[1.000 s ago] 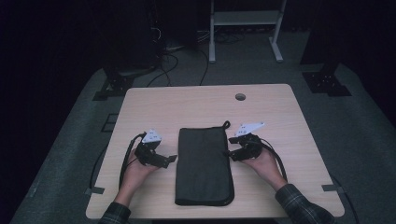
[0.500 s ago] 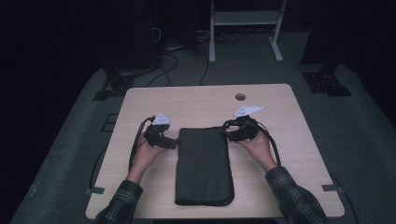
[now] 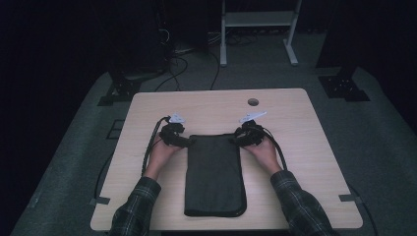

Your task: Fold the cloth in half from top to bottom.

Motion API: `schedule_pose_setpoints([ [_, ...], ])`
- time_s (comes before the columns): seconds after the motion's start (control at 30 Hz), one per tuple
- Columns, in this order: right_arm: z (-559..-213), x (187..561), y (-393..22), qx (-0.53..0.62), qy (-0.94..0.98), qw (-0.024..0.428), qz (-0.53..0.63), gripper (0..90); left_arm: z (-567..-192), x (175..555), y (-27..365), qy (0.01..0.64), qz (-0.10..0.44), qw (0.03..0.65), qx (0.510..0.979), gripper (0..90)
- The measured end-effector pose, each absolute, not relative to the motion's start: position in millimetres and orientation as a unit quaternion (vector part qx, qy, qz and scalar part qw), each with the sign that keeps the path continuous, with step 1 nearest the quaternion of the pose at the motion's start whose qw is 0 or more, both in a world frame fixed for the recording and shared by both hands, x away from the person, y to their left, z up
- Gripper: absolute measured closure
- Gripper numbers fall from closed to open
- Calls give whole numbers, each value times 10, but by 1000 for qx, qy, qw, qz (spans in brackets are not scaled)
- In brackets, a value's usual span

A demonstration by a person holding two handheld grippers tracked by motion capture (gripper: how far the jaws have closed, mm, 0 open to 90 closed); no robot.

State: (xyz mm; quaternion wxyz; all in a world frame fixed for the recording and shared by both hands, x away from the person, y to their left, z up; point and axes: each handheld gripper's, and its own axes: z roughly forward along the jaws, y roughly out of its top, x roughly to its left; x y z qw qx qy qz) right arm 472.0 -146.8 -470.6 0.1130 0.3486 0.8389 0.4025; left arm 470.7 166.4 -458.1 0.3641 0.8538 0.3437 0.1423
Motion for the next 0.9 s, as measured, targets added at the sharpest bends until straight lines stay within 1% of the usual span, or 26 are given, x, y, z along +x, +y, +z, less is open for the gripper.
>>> schedule_pose_setpoints([
  [0.13, -4757, 4733, -1457, 345, 842, 110, 399, 337, -4648, 4745, 1650, 348, 136, 359, 855, 243],
  [0.2, -4780, 4721, -1437, 342, 847, 114, 391, 347, -4679, 4749, 1637, 346, 134, 354, 858, 266],
  [0.33, -4799, 4703, -1451, 333, 848, 115, 395, 410, -4708, 4751, 1635, 346, 124, 355, 860, 316],
  [0.4, -4795, 4692, -1447, 331, 849, 108, 398, 480, -4707, 4749, 1636, 343, 123, 359, 859, 345],
  [0.43, -4793, 4692, -1444, 329, 850, 107, 398, 505, -4704, 4746, 1634, 341, 122, 360, 860, 376],
  [0.47, -4791, 4690, -1441, 329, 850, 104, 398, 532, -4698, 4742, 1628, 339, 121, 357, 862, 389],
  [0.5, -4788, 4687, -1436, 327, 850, 99, 400, 575, -4695, 4740, 1627, 335, 118, 358, 863, 425],
  [0.53, -4786, 4685, -1434, 326, 851, 97, 400, 598, -4690, 4732, 1621, 331, 113, 360, 865, 465],
  [0.57, -4785, 4683, -1431, 326, 851, 93, 401, 643, -4687, 4726, 1611, 330, 111, 361, 865, 521],
  [0.63, -4781, 4678, -1425, 324, 853, 83, 401, 699, -4674, 4718, 1604, 329, 102, 358, 868, 580],
  [0.7, -4783, 4681, -1422, 322, 853, 77, 402, 761, -4669, 4706, 1590, 330, 88, 361, 868, 700],
  [0.73, -4783, 4683, -1424, 322, 854, 75, 403, 774, -4667, 4700, 1581, 330, 83, 360, 869, 734],
  [0.8, -4786, 4690, -1429, 324, 852, 69, 405, 797, -4662, 4696, 1572, 333, 80, 359, 868, 771],
  [0.9, -4783, 4697, -1430, 324, 853, 66, 405, 813, -4654, 4694, 1561, 331, 82, 355, 870, 790],
])
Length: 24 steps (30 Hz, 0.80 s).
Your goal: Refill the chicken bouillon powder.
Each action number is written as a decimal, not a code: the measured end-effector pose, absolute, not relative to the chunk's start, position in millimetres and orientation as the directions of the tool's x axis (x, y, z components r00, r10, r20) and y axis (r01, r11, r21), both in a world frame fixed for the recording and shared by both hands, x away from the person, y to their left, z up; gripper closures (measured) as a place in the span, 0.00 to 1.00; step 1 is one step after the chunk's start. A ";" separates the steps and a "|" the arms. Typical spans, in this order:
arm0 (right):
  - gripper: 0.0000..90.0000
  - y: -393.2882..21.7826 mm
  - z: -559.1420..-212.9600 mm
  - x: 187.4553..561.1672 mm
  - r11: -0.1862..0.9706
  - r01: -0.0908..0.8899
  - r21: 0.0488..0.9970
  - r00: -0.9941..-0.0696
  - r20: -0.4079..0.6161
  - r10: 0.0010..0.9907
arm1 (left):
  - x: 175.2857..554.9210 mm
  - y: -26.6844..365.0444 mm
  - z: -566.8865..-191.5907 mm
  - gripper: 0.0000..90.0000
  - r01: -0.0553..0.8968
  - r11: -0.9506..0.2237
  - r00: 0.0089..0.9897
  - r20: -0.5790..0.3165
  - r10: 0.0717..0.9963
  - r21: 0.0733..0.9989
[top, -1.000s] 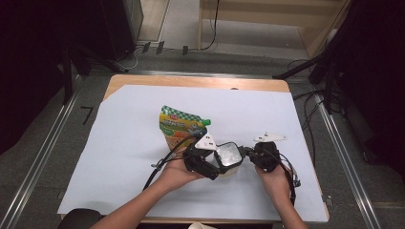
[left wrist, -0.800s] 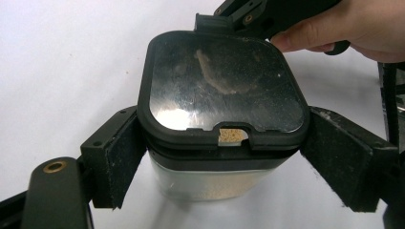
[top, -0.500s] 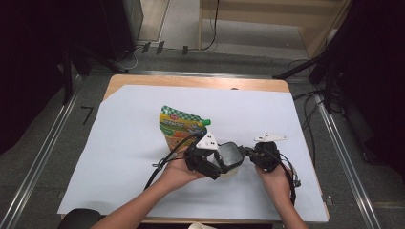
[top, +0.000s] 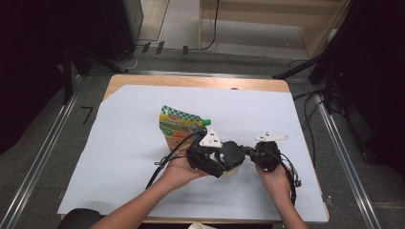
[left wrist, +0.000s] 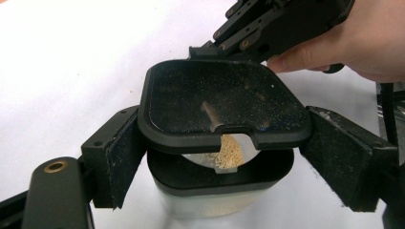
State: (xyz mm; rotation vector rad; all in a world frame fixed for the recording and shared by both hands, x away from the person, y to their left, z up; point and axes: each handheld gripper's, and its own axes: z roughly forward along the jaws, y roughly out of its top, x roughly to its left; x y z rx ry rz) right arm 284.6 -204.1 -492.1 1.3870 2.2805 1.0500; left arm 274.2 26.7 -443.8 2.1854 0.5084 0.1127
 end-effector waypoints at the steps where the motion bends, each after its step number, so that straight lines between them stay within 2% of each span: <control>1: 1.00 -204.0 -492.0 284.5 0.277 0.656 0.702 -0.505 0.135 0.853 | 275.1 27.2 -442.5 0.21 0.333 -0.524 0.911 -0.124 0.394 0.784; 2: 1.00 -203.8 -491.9 284.5 0.275 0.657 0.702 -0.504 0.138 0.852 | 277.0 28.8 -441.0 0.23 0.352 -0.502 0.912 -0.169 0.373 0.790; 3: 1.00 -203.4 -491.9 284.4 0.277 0.656 0.703 -0.505 0.136 0.852 | 278.2 30.5 -439.5 0.37 0.371 -0.466 0.911 -0.218 0.349 0.803; 4: 1.00 -203.2 -491.7 284.4 0.279 0.654 0.703 -0.507 0.133 0.852 | 278.2 30.0 -437.6 0.46 0.374 -0.453 0.908 -0.220 0.357 0.809; 9: 1.00 -203.5 -491.0 283.8 0.282 0.650 0.706 -0.513 0.133 0.848 | 277.3 21.8 -429.0 0.47 0.338 -0.508 0.923 -0.175 0.341 0.792; 16: 1.00 -203.1 -490.5 283.2 0.284 0.652 0.704 -0.514 0.134 0.847 | 281.1 17.2 -420.7 0.60 0.339 -0.539 0.931 -0.192 0.311 0.771; 24: 1.00 -202.6 -489.7 281.6 0.292 0.648 0.704 -0.526 0.137 0.839 | 291.3 7.5 -410.2 0.79 0.332 -0.559 0.941 -0.228 0.249 0.759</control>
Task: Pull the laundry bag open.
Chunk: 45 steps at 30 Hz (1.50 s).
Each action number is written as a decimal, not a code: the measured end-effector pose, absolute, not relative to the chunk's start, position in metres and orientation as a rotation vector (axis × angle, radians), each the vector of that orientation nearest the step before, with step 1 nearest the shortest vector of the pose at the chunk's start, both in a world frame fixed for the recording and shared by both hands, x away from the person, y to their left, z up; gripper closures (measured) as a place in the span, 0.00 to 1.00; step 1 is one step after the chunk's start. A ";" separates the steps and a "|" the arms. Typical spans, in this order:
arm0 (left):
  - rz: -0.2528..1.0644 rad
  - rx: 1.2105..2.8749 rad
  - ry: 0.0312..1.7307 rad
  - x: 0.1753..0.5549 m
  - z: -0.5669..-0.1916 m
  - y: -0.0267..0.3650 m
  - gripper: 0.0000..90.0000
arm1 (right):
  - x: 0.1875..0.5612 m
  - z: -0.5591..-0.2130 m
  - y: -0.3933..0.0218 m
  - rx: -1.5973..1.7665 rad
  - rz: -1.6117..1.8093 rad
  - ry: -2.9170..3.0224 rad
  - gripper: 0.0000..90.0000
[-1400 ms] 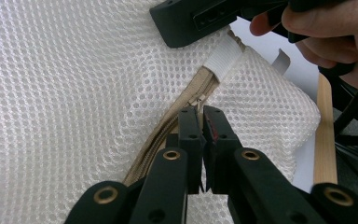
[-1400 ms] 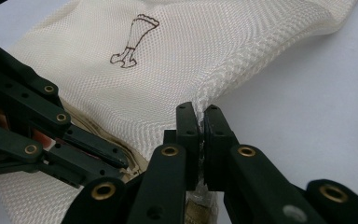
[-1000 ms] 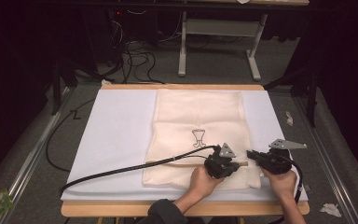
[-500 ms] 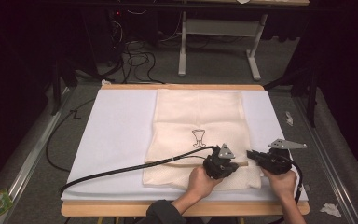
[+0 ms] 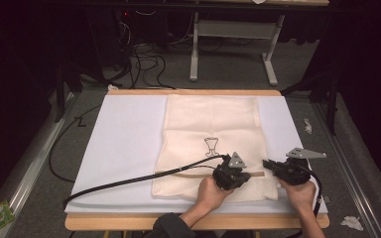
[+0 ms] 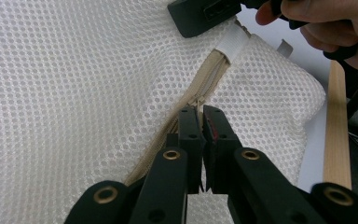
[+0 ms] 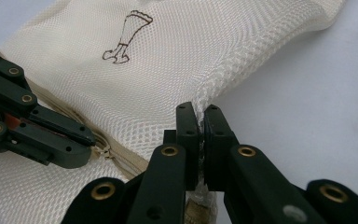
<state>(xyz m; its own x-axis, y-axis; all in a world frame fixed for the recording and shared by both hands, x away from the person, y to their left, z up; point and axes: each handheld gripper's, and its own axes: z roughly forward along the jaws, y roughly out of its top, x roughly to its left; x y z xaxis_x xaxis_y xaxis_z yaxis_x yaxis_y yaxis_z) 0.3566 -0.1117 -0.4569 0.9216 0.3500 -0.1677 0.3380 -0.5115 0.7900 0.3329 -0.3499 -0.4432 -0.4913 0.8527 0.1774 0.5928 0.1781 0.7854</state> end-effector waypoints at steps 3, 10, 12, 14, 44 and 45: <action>0.019 2.146 0.485 0.356 -0.457 -0.111 0.96 | 0.333 -0.443 -0.350 1.376 1.219 2.159 0.98; 0.004 2.133 0.503 0.358 -0.457 -0.107 0.96 | 0.332 -0.443 -0.350 1.375 1.212 2.159 0.98; 0.001 2.132 0.508 0.359 -0.458 -0.104 0.96 | 0.333 -0.444 -0.351 1.368 1.213 2.155 0.98; 0.002 2.130 0.509 0.359 -0.457 -0.102 0.96 | 0.333 -0.444 -0.351 1.372 1.211 2.156 0.98; 0.021 2.117 0.498 0.357 -0.452 -0.094 0.96 | 0.333 -0.446 -0.351 1.385 1.217 2.163 0.98; 0.020 2.115 0.500 0.356 -0.452 -0.094 0.96 | 0.333 -0.446 -0.351 1.384 1.218 2.164 0.98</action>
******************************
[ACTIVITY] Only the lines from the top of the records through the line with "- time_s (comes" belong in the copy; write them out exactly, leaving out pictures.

[ANSWER BOX]
[1.000 s ago] 
[0.500 s ago] 
[now] 

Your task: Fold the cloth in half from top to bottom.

Motion API: `schedule_pose_setpoints([ [_, ...], ])`
- time_s (comes before the columns): seconds after the motion's start (control at 30 Hz), one per tuple

Nothing remains to be added to the exercise.